* [Your assignment]: Set down again exactly the lines of the listing below that fall between the line holding "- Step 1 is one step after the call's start" and the line holding "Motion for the", inclusive.

* [Collected data]:
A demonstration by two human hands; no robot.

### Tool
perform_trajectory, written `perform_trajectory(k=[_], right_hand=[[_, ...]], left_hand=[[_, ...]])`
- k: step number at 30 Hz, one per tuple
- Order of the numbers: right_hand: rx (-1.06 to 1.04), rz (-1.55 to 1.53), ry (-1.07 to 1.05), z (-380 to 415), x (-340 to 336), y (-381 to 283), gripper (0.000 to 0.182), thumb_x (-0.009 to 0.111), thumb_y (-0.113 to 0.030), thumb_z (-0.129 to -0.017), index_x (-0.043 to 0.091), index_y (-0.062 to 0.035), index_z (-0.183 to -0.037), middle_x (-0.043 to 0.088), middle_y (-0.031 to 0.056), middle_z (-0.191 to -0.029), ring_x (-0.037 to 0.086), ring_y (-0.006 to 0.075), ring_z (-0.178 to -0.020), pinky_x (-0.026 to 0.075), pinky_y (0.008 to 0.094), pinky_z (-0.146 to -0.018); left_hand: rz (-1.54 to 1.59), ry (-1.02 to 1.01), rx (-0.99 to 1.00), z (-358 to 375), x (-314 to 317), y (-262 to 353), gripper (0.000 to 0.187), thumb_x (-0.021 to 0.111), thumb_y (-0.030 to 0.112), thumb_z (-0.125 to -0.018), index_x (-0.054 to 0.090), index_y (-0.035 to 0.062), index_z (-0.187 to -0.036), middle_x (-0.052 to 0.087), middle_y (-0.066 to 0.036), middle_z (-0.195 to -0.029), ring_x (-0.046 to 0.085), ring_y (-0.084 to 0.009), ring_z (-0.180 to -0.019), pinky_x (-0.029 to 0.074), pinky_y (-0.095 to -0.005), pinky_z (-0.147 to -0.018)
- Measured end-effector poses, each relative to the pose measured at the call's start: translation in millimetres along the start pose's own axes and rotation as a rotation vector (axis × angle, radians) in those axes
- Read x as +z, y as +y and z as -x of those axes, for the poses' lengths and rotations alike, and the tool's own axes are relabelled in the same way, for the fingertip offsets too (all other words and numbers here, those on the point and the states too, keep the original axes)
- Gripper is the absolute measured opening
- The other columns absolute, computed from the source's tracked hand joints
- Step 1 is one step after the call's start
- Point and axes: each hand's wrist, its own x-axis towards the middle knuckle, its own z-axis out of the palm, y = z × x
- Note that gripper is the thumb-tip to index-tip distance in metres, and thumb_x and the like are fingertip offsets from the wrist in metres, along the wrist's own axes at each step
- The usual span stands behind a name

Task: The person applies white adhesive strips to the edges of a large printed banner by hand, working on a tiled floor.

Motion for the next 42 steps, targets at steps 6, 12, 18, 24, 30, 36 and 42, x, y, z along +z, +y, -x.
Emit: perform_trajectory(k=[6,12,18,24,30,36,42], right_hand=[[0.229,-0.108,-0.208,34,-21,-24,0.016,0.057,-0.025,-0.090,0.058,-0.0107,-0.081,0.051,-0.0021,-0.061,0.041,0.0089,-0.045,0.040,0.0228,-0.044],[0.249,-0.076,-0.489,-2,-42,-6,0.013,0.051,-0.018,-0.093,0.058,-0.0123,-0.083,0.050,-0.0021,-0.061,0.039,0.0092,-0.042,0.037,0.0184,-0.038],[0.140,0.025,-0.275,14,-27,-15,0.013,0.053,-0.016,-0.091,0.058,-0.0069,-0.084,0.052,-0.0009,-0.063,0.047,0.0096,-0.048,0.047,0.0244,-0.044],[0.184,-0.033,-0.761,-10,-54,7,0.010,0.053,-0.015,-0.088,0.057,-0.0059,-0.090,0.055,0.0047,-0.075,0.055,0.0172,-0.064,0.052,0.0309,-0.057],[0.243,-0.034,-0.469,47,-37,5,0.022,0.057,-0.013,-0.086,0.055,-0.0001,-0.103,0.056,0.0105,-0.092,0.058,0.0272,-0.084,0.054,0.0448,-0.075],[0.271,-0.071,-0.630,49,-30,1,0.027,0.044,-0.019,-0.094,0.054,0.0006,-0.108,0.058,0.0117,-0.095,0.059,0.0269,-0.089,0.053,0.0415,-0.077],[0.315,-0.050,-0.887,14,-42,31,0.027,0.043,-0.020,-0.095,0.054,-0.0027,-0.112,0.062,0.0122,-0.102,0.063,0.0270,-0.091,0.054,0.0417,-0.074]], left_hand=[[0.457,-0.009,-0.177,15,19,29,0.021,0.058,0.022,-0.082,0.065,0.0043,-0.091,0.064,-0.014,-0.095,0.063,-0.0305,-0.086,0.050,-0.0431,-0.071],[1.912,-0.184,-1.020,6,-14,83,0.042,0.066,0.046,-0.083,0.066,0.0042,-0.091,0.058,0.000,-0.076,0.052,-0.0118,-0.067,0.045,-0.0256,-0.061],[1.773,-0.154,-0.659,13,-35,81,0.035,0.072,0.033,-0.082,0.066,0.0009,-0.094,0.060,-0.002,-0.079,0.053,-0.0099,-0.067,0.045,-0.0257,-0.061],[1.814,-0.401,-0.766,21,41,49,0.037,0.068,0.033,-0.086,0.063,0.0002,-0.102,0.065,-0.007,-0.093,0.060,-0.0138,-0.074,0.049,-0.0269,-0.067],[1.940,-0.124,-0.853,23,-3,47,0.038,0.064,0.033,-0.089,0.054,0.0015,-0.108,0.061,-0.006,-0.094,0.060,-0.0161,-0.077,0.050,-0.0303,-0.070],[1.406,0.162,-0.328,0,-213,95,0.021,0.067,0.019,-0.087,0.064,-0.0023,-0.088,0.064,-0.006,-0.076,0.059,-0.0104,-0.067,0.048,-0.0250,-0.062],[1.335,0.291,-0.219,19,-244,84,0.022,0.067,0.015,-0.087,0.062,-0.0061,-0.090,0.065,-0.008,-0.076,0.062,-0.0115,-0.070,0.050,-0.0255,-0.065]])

* [Written reply]:
- Step 1 is one step after the call's start
- Point and axes: each hand's wrist, its own x-axis towards the middle knuckle, its own z-axis out of the palm, y = z × x
- Note that gripper is the thumb-tip to index-tip distance in metres, and thumb_x and the like are fingertip offsets from the wrist in metres, along the wrist's own axes at each step
- The usual span stands behind a name

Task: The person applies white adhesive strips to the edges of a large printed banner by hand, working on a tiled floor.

Motion for the next 42 steps, targets at steps 6, 12, 18, 24, 30, 36 and 42, x, y, z along +z, +y, -x.

The complete answer has been given.